La cal es muy querida por los andaluces. No la sustituirán jamás. Sus pueblos podrán ser pobres, pero serán limpios, eternamente blancos. Sus antepasados, desde tiempo inmemorial, ya encalaban sus casas, encalándolas siguen y encalándolas seguirán. De creer a la paralítica, al morir, sus almas se llevarían a ultratumba una escobilla y un cubo de cal.
Cuentan los viejos que esta costumbre que no existe en Castilla, ni en todo el Norte, procede de un Edicto de uno de los Califas cordobeses, que obligaba a sus súbditos a encalar sus casas por dentro y por fuera. No sólo por limpieza y blancura, sino también por las cualidades desinfectantes de la cal y la mayor defensa contra el calor que proporciona el color blanco. De modo que, obligados por el edicto al principio, y por la costumbre después, los pueblos andalusíes salpicaron de blanco, los montes verdes de olivos y vides, hasta nuestros días. Quizá por eso el poeta Arqam nos habló, ya en el siglo XI, de esos colores de nuestra bandera, ondeando por vez primera en Almería.
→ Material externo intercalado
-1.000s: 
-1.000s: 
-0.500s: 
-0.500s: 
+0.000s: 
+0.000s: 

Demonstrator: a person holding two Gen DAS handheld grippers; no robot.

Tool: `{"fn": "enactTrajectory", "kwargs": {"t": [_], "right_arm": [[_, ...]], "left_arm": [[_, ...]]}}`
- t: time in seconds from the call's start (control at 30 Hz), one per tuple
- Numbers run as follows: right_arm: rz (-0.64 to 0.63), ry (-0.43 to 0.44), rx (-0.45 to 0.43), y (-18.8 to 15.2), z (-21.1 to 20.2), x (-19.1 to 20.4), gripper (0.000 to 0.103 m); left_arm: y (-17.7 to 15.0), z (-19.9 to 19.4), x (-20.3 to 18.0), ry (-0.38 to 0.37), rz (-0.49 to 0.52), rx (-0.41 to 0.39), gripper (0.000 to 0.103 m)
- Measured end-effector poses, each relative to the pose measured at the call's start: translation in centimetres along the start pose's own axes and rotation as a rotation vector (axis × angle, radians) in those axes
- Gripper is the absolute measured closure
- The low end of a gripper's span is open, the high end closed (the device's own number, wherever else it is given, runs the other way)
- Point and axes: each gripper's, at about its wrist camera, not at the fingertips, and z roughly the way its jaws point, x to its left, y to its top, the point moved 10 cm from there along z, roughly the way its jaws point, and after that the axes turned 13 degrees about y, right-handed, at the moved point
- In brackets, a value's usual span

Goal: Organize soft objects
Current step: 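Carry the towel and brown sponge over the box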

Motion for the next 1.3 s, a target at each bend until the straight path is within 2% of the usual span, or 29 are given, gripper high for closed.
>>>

De pronto se tambaleó la encaladora. Una parte de la silla se había deslizado hasta fuera del borde circular de la mesa, de forma que, arrojando la mujer la escobilla de la cal, se aferró con las dos manos al alerón de las tejas viejas, al tiempo que daba un fuerte grito y volcaba el cubo de cal, que se estampó contra el empedrado de la calle. La silla resistía sobre la mesa pero con solo tres patas, la cuarta quedó definitivamente fuera del redondel de la mesa. Y continuaba resbalando, haciendo inminente la caída de la mujer, que se sujetaba con fuerza a las tejas.
La hermana paralítica, que contemplaba aterrorizada la escena, grita con furia como si fuera ella misma la que estaba en peligro y, crispada, se levanta avanzando vacilante hacia la mesa, logrando empujar hacia el centro de la mesa a la silla, que apoyó su cuarta pata en el redondel, restableciendo el equilibrio de su hermana que puede ya, soltarse de las tejas y descender del improvisado andamio, con la seguridad de otras veces., dando, ambas hermanas , un suspiro aliviador.
Se produce un silencio que, roto por alegres gritos de ambas, exclaman:
--¡Te has levantado!.
--Sí. Me he levantado.
Se abrazaron contentas. Allí estaban. Las dos, en pié. Ninguna de las dos se lo hubieran creído, si no lo estuvieran viendo con sus llorosos y viejos ojos.
Lo que no hizo Lourdes, lo había hecho la tensión del peligro vivido a la vez, por ambas hermanas.
--Así que –concluyó mi abuelo al contarme esta historia- o la Virgen actuó con un año de retraso, o efectivamente, la fe y el amor, mueven montañas. No son los santos, las vírgenes, los curanderos, ni siquiera los médicos, ni las medicinas, los que curan, sino la fe que la gente pone en estas cosas. Es esta fe la que realmente sana.
De alguna forma que no sabemos, la fuerte convicción, las fuertes ganas, deben lograr que ciertos cortocircuitos u obstrucciones del cerebro, se deshagan y puedan dar órdenes a los miembros, sentidos, nervios, de ciertas zonas del cuerpo, que antes no funcionaban por no poder recibirlas.